Word for word, restate the lines from the start of the data below through the line containing "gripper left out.".

> [PROVIDED DATA]
*** Block opens ***

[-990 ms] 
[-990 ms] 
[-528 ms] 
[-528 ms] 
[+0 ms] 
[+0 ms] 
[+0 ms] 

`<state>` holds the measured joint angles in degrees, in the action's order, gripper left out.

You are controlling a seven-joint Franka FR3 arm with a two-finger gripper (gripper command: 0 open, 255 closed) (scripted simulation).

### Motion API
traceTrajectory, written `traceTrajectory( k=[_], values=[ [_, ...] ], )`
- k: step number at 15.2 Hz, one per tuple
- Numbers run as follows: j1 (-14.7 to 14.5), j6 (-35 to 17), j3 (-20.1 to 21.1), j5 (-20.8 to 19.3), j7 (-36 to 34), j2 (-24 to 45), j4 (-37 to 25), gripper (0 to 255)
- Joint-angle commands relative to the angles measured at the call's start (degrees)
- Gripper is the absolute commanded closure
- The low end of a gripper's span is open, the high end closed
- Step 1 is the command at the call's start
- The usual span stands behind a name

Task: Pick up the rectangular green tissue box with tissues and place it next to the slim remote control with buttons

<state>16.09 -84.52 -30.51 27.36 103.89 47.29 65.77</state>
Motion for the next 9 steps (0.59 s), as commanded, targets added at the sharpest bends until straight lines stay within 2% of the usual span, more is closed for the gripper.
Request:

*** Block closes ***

> [WORKED SOLUTION]
[-990 ms] 
[-990 ms] 
[-528 ms] 
[-528 ms] 
[+0 ms] 
[+0 ms] 
[+0 ms] 

`<state>` holds the measured joint angles in degrees, in the action's order, gripper left out.

The exercise is done.